* _Task instructions_: Across the material below, say how many lines contain the string "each", and add no other words.

* _Provided material_:

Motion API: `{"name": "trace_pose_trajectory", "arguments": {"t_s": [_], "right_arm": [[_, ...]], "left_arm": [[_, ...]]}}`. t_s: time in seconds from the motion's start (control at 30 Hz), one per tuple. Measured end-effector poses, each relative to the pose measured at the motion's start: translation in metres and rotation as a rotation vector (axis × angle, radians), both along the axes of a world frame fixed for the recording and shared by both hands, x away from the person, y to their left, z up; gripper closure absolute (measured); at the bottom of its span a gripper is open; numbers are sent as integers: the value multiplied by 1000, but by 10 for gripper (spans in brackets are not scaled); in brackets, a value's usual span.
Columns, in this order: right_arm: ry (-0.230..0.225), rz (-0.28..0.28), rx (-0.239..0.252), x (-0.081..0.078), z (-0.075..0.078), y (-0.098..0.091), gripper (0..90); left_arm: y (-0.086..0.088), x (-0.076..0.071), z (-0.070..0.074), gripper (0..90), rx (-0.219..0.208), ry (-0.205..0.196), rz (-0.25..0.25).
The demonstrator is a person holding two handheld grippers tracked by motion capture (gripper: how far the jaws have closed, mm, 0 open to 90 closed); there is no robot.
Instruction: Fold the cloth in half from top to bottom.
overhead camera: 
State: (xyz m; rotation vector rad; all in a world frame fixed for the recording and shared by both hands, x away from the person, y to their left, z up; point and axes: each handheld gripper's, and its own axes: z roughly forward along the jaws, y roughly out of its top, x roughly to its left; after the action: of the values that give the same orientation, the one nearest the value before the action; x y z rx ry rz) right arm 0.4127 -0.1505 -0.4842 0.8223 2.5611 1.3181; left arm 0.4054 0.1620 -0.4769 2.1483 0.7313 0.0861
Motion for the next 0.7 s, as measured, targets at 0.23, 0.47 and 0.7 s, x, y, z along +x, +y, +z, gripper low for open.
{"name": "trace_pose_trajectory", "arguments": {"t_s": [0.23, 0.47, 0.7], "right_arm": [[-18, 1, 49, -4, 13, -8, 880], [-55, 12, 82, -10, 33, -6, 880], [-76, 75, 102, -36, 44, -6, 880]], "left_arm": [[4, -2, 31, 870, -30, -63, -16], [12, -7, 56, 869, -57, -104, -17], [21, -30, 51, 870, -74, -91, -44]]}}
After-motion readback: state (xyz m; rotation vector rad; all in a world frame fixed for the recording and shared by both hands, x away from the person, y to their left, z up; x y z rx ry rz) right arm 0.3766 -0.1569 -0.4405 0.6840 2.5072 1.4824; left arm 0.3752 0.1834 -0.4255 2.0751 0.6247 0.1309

* _Completed task_: 2